* TASK TO CARRY OUT: Each line from the one containing "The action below" to the end of the listing below should be repeated exactly, with no other line included.

* SOURCE DATA:
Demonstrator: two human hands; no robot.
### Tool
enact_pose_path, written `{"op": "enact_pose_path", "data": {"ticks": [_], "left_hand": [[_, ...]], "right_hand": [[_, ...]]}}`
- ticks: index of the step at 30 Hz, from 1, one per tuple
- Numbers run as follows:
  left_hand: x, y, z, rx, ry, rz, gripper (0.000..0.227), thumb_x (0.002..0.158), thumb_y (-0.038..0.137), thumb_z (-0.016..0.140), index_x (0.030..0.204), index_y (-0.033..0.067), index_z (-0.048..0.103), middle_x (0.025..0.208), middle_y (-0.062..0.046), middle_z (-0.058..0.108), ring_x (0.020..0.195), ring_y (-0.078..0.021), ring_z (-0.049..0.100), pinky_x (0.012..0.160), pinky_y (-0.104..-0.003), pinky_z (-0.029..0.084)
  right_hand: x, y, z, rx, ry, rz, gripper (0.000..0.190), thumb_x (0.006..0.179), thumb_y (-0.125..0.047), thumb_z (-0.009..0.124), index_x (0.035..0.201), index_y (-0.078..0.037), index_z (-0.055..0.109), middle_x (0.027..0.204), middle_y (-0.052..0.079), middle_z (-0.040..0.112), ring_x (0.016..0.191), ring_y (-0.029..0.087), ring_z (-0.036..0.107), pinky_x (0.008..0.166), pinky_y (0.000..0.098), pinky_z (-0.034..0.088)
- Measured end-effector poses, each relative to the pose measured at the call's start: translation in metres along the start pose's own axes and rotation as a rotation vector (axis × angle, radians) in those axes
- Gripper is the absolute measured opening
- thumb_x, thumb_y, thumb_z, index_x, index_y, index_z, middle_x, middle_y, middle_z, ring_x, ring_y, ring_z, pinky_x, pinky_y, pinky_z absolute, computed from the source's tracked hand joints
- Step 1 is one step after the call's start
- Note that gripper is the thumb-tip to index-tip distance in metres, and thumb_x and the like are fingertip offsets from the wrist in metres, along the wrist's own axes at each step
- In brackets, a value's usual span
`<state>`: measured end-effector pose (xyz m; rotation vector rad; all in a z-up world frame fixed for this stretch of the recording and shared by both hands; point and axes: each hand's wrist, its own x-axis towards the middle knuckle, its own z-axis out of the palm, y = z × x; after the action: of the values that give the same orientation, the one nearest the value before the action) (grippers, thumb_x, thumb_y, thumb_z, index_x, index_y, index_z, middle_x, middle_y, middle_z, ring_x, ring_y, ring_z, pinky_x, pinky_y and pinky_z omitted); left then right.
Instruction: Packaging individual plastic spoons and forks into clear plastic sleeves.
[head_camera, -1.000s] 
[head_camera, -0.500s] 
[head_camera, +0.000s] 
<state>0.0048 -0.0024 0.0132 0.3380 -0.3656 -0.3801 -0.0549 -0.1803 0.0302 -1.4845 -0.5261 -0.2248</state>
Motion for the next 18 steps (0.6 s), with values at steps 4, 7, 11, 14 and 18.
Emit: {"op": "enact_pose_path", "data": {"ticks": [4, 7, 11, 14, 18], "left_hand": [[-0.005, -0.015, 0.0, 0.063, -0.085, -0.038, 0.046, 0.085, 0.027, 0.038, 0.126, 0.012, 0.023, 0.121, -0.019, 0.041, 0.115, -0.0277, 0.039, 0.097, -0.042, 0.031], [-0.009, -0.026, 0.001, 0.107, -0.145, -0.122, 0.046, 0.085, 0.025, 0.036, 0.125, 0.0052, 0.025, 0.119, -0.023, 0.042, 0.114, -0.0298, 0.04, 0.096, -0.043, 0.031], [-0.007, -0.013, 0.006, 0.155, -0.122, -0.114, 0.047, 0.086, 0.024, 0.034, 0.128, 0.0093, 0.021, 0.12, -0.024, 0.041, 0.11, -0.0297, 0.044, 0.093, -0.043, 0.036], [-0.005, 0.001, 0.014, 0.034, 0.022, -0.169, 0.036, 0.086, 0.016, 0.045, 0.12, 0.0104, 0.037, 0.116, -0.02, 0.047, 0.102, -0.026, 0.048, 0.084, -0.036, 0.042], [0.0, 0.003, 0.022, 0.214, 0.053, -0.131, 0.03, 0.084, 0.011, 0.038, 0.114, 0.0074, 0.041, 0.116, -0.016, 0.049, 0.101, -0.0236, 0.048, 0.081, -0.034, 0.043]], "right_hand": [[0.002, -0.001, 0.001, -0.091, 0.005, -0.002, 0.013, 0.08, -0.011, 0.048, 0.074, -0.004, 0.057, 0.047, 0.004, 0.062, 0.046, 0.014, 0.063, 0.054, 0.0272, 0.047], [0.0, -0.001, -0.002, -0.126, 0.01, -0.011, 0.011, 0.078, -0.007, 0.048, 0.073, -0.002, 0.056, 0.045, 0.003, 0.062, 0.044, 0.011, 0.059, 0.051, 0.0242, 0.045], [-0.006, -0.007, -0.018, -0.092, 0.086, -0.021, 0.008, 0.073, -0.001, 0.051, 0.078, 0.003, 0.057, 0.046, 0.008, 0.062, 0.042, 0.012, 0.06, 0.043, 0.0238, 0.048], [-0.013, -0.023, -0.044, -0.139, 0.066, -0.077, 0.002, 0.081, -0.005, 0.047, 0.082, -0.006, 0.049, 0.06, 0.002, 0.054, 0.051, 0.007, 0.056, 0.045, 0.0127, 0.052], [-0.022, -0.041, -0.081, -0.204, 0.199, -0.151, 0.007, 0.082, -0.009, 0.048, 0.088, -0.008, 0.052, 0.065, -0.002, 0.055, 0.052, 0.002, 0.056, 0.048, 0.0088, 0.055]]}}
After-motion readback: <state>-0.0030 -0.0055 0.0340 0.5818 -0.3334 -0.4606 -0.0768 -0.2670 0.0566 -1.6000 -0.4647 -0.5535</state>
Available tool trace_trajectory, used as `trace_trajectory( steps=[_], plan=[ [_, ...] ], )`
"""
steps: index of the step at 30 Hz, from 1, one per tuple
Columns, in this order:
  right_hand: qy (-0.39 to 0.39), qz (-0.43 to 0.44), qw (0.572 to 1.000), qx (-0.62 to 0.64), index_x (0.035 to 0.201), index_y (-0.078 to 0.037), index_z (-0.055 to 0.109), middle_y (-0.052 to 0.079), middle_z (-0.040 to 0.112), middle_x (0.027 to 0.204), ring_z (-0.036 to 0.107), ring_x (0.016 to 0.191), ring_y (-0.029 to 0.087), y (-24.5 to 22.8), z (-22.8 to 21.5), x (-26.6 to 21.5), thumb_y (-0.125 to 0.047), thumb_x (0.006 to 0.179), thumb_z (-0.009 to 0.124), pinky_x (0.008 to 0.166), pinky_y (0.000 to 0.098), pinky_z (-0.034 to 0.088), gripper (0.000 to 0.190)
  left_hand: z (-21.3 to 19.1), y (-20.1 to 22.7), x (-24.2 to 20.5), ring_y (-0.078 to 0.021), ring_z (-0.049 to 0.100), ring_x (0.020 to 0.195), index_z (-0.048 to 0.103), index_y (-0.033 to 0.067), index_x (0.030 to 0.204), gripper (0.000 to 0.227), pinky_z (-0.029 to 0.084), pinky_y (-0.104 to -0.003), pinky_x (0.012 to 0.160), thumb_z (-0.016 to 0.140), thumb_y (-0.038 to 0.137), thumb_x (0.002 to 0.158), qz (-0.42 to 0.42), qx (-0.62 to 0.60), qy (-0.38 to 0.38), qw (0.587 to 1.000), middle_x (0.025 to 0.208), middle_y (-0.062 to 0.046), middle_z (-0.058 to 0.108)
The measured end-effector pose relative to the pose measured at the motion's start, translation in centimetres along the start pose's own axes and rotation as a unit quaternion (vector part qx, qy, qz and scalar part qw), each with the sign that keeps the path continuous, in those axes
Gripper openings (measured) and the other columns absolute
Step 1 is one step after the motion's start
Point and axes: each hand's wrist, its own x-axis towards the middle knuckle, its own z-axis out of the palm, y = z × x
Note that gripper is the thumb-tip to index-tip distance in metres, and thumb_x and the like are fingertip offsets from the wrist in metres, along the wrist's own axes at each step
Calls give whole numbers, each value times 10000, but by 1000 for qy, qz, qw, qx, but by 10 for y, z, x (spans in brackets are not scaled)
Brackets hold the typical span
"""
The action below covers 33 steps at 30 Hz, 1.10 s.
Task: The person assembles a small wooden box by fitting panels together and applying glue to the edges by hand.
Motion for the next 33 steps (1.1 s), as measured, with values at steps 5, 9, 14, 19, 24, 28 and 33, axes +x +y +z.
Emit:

* FINAL ANSWER:
The action below covers 33 steps at 30 Hz, 1.10 s.
Task: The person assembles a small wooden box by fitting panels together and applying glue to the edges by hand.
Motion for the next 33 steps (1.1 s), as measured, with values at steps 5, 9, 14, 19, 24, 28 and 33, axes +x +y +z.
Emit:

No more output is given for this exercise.